Sun Liqiang, Dong Liqing, Jia Xiuchuan, Chen Yingmin, Zhang Shuqian, Zhang Hui
Department of Radiology, Hebei General Hospital, Shijiazhuang, China.
Quant Imaging Med Surg. 2022 Aug;12(8):4296-4303. doi: 10.21037/qims-22-68.

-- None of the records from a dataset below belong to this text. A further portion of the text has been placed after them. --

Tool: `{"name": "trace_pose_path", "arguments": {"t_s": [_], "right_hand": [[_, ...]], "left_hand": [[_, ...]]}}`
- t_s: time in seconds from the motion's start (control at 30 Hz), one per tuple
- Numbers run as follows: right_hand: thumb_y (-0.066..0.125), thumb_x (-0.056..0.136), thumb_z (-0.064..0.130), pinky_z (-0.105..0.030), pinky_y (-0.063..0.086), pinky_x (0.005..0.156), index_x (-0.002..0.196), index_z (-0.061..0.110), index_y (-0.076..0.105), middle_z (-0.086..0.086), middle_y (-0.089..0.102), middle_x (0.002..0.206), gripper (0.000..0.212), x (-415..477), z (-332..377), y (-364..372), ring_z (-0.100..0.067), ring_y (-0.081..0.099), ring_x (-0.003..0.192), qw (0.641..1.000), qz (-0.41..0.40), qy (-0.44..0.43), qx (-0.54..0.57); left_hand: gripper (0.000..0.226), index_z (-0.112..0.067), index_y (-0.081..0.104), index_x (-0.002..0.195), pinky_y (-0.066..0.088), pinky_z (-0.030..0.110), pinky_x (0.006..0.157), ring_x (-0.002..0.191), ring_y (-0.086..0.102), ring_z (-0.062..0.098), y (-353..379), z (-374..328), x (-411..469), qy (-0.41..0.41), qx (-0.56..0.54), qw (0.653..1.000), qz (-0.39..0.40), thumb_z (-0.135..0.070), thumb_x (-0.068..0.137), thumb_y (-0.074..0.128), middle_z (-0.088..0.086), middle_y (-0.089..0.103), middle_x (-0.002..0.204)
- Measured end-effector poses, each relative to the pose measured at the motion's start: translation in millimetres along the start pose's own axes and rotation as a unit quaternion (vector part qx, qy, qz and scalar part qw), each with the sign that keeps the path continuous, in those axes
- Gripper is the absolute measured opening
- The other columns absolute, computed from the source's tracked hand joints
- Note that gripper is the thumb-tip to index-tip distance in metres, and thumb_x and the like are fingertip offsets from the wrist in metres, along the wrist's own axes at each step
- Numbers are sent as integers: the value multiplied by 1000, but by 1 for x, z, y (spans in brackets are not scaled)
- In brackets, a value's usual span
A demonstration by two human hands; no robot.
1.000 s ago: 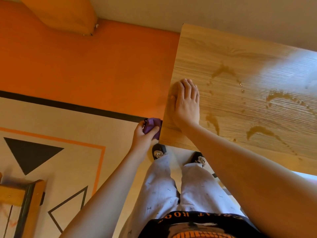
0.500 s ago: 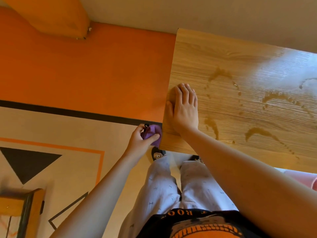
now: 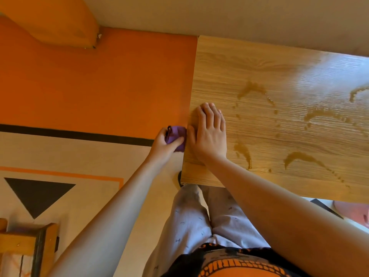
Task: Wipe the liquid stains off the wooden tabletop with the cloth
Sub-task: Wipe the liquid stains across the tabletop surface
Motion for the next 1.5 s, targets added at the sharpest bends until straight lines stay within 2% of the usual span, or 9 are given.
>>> {"name": "trace_pose_path", "arguments": {"t_s": [0.1,0.23,0.4,0.57,0.7,0.93,1.13,1.33,1.5], "right_hand": [[37,93,37,-41,10,118,138,5,40,-14,35,148,55,0,1,2,-28,20,142,1000,12,2,3],[40,93,36,-42,13,117,136,3,42,-16,37,147,53,0,-1,3,-30,24,141,1000,12,0,7],[38,91,37,-40,12,116,134,5,44,-14,39,145,53,1,-4,3,-28,24,140,999,27,3,43],[35,91,38,-43,36,96,117,11,53,-7,50,122,41,32,-27,-32,-25,40,114,983,17,8,180],[42,95,35,-38,28,105,129,11,47,-9,41,137,42,101,-53,-50,-27,31,129,985,-17,26,167],[29,98,39,-40,7,118,145,8,23,-11,20,154,56,182,-68,-22,-27,9,144,999,39,11,28],[27,98,40,-40,8,118,145,7,26,-12,25,153,58,175,-66,-21,-28,13,144,1000,-2,-5,8],[31,96,40,-40,11,117,143,7,31,-12,29,151,57,180,-68,-23,-27,17,142,1000,-25,-3,10],[31,95,39,-41,12,117,143,7,31,-12,30,151,57,178,-66,-24,-27,18,142,999,-31,-6,7]], "left_hand": [[22,-28,55,103,51,34,91,104,60,19,-2,10,-20,-12,-1,1000,17,-16,89,66,-1,63,107],[24,-17,56,110,47,21,79,96,59,14,-2,-12,-5,14,31,999,-24,-18,89,67,1,62,107],[24,-16,54,112,49,36,91,105,58,20,5,-62,40,53,49,995,-74,-18,90,64,3,61,111],[25,-12,53,114,47,37,90,105,56,22,8,-81,56,57,78,992,-86,-18,92,62,4,59,112],[27,-13,52,116,43,32,83,103,55,20,7,-78,50,53,56,992,-103,-18,92,62,3,58,112],[21,-15,54,111,43,23,74,93,56,13,8,-79,50,52,25,992,-116,-14,91,62,0,59,105],[20,-19,55,107,49,34,88,99,60,18,10,-90,72,53,-27,992,-113,-10,90,62,0,62,103],[20,-16,53,106,47,33,85,95,58,17,22,-158,140,101,-27,984,-141,-11,90,63,-1,60,99],[21,-17,54,107,48,22,75,86,57,6,19,-158,140,102,-39,985,-130,-12,89,64,-4,61,98]]}}
Point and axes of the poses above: each hand's wrist, its own x-axis towards the middle knuckle, its own y-axis out of the palm, z = x × y, the point moved 10 cm from there along x, towards the middle knuckle
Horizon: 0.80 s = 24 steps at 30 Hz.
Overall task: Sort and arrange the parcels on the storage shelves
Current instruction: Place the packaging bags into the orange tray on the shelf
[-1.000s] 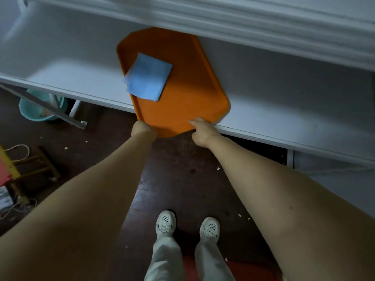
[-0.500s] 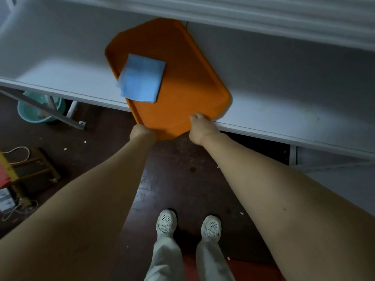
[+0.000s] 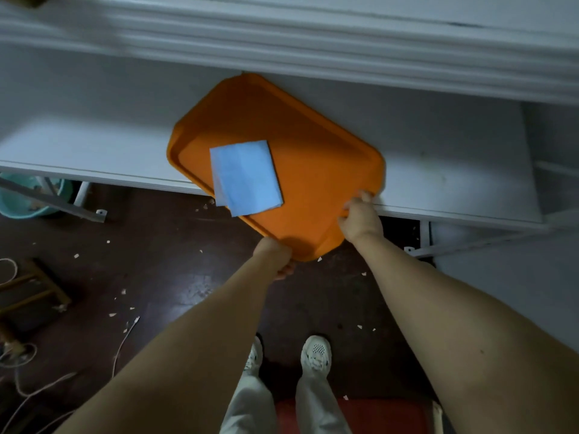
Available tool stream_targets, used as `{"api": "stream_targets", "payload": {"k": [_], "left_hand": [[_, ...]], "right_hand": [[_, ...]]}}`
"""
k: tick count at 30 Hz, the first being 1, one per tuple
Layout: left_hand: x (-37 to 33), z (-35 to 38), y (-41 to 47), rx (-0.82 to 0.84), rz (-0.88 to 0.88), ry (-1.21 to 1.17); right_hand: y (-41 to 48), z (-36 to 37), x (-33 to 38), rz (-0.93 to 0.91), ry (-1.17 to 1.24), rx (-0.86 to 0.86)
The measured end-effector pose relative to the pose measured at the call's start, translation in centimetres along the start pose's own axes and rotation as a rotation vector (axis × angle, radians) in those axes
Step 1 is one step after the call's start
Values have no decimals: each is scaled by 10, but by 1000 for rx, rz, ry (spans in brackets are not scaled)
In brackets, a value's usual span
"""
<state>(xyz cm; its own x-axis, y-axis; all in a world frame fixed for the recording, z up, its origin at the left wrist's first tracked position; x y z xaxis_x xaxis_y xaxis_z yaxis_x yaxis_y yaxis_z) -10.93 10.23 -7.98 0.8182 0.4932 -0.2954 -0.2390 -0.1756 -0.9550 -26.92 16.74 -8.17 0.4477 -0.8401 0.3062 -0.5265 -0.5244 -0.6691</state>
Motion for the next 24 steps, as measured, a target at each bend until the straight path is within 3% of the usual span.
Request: {"api": "stream_targets", "payload": {"k": [4, 6, 9, 15, 19, 24], "left_hand": [[-3, 8, 4, 42, 41, -62], [-2, -3, 9, -48, 76, -192], [-2, -26, 15, -205, 150, -398], [-17, -48, 12, -291, 243, -611], [-22, -58, -3, -339, 265, -711], [-14, -75, -21, -348, 277, -782]], "right_hand": [[-5, -5, -9, 124, 351, -74], [-5, -3, -11, 189, 615, -108], [-6, 5, -12, 226, 885, -1], [-16, 9, -5, 249, 1119, 111], [-24, 7, -3, 387, 1249, 80], [-61, -7, -5, 509, 1204, -10]]}}
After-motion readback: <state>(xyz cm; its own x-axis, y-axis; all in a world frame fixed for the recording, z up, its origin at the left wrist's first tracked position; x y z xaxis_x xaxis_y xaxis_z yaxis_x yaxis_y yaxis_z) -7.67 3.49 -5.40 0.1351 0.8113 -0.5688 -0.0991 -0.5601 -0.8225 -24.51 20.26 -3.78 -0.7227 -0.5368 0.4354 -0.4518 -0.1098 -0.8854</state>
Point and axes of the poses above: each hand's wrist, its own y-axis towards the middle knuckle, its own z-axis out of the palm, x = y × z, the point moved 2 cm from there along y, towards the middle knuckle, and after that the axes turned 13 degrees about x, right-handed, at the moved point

Accessory cardiac bronchus (ACB) is a rare tracheobronchial branching abnormality which originates from the medial wall of the intermediate or main bronchus and is directed to the heart. Three types of ACB have been recognized: type (a) is similar to a short diverticulum, type (b) is a long bronchus ventilating a small undeveloped lobule, and type (c) is an intermediate type with a long diverticulum but no bronchial or alveolar arborization. Herein, we report 40 consecutive cases of ACB detected in 10,287 routine spiral computed tomography (CT) examinations of the chest. The frequency of the anomaly was 0.39%. The study included 17 females and 23 males (female to male ratio 1:1.35). A total of 24 cases belonged to type (a), 14 cases were type (b), and 2 cases were type (c). The mean largest diameter of ACB was 7.9 (range, 4.0 to 12.0) mm and the mean length was 7.5 (range, 3.0 to 18.0) mm. The mean ratio of the largest diameter to length was 1.1, the ratio for (a) was often greater than 1, and the ratios of (b) and (c) were often less than 1. The ACB originated from the intermediate bronchus in 29 cases, which accounted for the largest proportion. The ACB originated from the basal bronchus of the lower lobe in 11 cases (6 cases from the right lower lobe and 5 from the left), which has never been reported before and may be a new variant.
副心支气管(ACB)是一种罕见的气管支气管分支异常,起源于中间支气管或主支气管的内侧壁并指向心脏。已识别出三种类型的ACB:(a)型类似于短憩室,(b)型是为一个小的未发育小叶通气的长支气管,(c)型是具有长憩室但无支气管或肺泡分支的中间型。在此,我们报告在10287例胸部常规螺旋计算机断层扫描(CT)检查中连续检测到的40例ACB病例。该异常的发生率为0.39%。该研究包括17名女性和23名男性(女性与男性比例为1:1.35)。共有24例属于(a)型,14例为(b)型,2例为(c)型。ACB的平均最大直径为7.9(范围4.0至12.0)mm,平均长度为7.5(范围3.0至18.0)mm。最大直径与长度的平均比值为1.1,(a)型的比值通常大于1,(b)型和(c)型的比值通常小于1。29例ACB起源于中间支气管,占比最大。11例ACB起源于下叶基底支气管(6例来自右下叶,5例来自左下叶),此前从未有过报道,可能是一种新的变异型。